The other strategy, building a lower-cost talent base, might necessitate a larger office. Those firms aren’t competing for routine work, necessarily, Stark said. But the strategy is a play for talent. ”They attract quality lawyers who they can pay at a lower rate and handle more routine work. So that latter strategy may allow them to build larger,” Stark said.
Another piece of the puzzle is associate pay. Carmen Grossman, managing director and global talent manager for The Foster Group, said firms probably aren’t paying associates in a place like Salt Lake City the way they’d pay them in New York City.
“There are firms that are touting ‘we pay the same everywhere,’ but I don’t think you’re going to see that if there is a geography where housing and expenses are at a much lower scale,” she said.
She also said New York firms in secondary markets will generally have to charge clients less than they would in primary markets. But she said the firms that go into cities such as Austin and Salt Lake City and others usually do have some kind of attraction to the local client base, as well an attraction to the talent and the lower costs.
“They’re not sacrificing the quality of their product, and maybe they can offer when it’s appropriate some kind of rate differential to their clients,” she said, adding that going into a secondary market may help practice areas that don’t naturally support high rates.
Some of the calculus for firms entering smaller cities could change whenever demand slows down. Zimmermann, of Zeughauser Group, said he thinks when the economy softens and deal flow comes to a halt, some of the offices in secondary markets will begin to look different.
“Many of them will be smaller, and some may close.
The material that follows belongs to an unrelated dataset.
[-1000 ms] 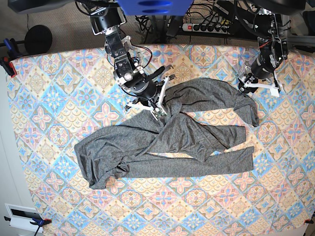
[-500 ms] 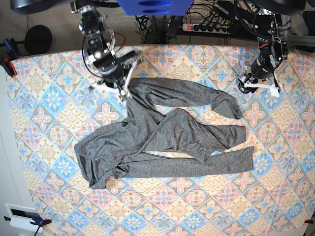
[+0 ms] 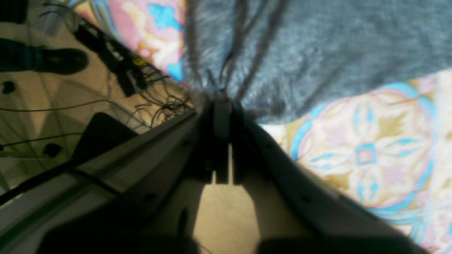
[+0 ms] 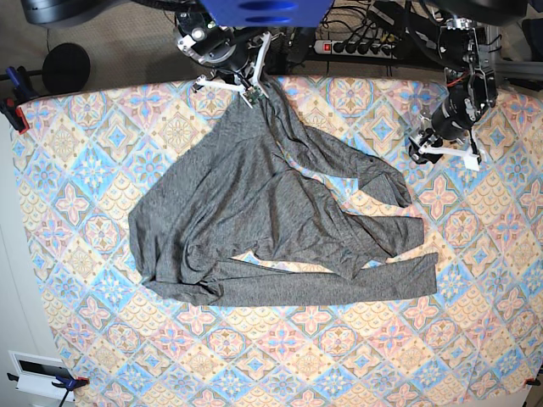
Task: Layout the t-shirt on the table in an organized manner, then fold the t-shirt properly
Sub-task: 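Release the fabric and move the right gripper beside the shirt collar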
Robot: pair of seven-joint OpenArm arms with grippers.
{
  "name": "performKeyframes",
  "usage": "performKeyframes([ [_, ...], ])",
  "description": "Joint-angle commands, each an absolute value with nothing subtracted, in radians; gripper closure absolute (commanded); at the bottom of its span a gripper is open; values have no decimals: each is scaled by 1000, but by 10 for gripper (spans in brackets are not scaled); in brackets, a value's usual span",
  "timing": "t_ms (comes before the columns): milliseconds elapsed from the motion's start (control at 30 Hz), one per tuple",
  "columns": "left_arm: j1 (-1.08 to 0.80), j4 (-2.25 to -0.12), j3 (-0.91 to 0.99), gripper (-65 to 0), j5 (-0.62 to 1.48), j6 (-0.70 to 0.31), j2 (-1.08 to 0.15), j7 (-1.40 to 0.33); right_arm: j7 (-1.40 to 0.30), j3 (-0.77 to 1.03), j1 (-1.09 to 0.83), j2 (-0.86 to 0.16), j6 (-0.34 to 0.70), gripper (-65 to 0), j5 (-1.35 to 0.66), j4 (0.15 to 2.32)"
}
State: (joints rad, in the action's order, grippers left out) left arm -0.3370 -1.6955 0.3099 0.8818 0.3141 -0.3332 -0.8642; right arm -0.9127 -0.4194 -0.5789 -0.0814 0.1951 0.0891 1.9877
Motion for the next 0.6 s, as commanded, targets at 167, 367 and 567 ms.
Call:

I think the answer will have everything to do with the firm’s capacity and utilization,” he said.
‘Experimental Flavor’
Eric Maxfield, a Salt Lake partner at Holland & Hart, a firm that has been in the city for decades, observed that several firms that have recently announced offices in Utah had served clients there beforehand, particularly in the corporate and transactional world.
He also said given the state of the economy, and the growth in the area, the charge toward Salt Lake wasn’t “too big of a shock.” Maxfield said for his firm, there isn’t a concern about the market being too saturated. But for others, “I think there’s certainly an experimental flavor to this.”
“There is a question about what this will look like. I can’t predict what’s going to happen, two years from now, or five to 10 years from now with some of these new entrants. Maybe some will succeed. Maybe some will decide this isn’t the place for them,” he said, noting that Holland & Hart is there “for the long haul.”
“It’s really hard to speak with what these other folks will do,” he said, “but I think they probably look at it as an experiment as well.”